Work instruction. Find the lines holding the string "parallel" in the data, then copy all of them.

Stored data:
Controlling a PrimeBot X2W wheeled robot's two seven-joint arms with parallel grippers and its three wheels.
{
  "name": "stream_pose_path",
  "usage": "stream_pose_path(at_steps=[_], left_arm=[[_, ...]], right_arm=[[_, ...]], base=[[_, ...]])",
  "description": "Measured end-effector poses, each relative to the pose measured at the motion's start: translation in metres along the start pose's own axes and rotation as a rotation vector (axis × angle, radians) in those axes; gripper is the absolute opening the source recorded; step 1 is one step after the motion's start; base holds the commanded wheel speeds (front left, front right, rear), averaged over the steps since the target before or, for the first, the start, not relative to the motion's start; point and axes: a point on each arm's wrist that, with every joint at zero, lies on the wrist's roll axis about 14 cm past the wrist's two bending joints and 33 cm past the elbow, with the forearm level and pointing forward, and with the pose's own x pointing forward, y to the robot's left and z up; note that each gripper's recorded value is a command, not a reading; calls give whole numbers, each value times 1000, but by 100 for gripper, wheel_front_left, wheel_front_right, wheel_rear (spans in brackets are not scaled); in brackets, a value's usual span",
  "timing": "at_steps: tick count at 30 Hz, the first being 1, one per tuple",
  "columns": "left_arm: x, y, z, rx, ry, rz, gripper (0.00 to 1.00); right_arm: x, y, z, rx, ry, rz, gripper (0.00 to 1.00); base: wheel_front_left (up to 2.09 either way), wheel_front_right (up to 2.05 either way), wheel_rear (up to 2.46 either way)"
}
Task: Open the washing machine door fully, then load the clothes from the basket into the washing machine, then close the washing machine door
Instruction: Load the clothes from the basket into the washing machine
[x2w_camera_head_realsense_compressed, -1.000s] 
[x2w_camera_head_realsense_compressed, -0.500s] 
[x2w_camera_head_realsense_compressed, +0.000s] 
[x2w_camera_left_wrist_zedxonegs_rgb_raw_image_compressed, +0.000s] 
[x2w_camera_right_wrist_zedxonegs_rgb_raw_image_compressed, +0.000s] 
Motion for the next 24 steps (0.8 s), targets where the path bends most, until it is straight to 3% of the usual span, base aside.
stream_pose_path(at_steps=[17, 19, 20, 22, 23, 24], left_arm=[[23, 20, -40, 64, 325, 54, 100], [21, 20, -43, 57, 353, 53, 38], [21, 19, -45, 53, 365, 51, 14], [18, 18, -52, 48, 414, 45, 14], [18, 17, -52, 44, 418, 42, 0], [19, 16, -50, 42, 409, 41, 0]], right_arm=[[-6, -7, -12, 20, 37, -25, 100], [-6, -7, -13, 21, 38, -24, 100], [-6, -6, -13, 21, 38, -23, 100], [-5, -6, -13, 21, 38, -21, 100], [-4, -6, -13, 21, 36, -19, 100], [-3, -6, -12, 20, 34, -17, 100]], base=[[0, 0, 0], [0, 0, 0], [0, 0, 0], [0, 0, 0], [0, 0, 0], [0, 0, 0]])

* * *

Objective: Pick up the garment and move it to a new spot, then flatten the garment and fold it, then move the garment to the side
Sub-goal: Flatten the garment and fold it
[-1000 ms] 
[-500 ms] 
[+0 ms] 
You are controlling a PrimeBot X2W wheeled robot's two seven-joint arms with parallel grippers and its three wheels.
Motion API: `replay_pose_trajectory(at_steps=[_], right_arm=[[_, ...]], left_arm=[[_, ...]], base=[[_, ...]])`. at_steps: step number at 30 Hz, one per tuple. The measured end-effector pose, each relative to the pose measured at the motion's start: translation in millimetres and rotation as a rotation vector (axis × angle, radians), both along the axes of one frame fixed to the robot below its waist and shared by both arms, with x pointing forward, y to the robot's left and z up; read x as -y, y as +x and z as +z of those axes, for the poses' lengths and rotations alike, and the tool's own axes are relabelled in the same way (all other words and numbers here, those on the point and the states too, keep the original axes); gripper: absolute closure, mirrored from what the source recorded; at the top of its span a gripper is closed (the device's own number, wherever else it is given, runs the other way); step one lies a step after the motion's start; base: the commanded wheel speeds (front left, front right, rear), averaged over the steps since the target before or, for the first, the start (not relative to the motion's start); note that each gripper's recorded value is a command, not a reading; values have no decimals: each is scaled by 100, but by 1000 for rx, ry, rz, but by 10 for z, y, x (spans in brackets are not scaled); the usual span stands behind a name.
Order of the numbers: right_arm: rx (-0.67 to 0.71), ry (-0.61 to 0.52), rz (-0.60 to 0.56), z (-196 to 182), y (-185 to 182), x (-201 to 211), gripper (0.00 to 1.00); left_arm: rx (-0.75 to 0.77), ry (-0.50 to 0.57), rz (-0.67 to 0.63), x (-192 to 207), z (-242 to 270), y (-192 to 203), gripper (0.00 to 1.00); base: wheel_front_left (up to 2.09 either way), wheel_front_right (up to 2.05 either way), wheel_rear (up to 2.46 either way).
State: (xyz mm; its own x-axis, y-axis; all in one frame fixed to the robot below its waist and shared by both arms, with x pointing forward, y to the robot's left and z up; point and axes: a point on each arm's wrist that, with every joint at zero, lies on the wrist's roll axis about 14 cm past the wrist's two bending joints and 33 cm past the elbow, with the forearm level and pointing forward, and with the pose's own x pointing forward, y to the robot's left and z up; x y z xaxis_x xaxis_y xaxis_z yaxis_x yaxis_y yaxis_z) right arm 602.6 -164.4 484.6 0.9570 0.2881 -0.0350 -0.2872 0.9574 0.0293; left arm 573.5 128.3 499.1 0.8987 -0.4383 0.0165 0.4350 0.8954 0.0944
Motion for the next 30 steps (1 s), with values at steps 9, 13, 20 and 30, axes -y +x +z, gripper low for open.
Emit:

Result below.
Controlling a PrimeBot X2W wheeled robot's two seven-joint arms with parallel grippers and its three wheels.
You are controlling a PrimeBot X2W wheeled robot's two seven-joint arms with parallel grippers and its three wheels.

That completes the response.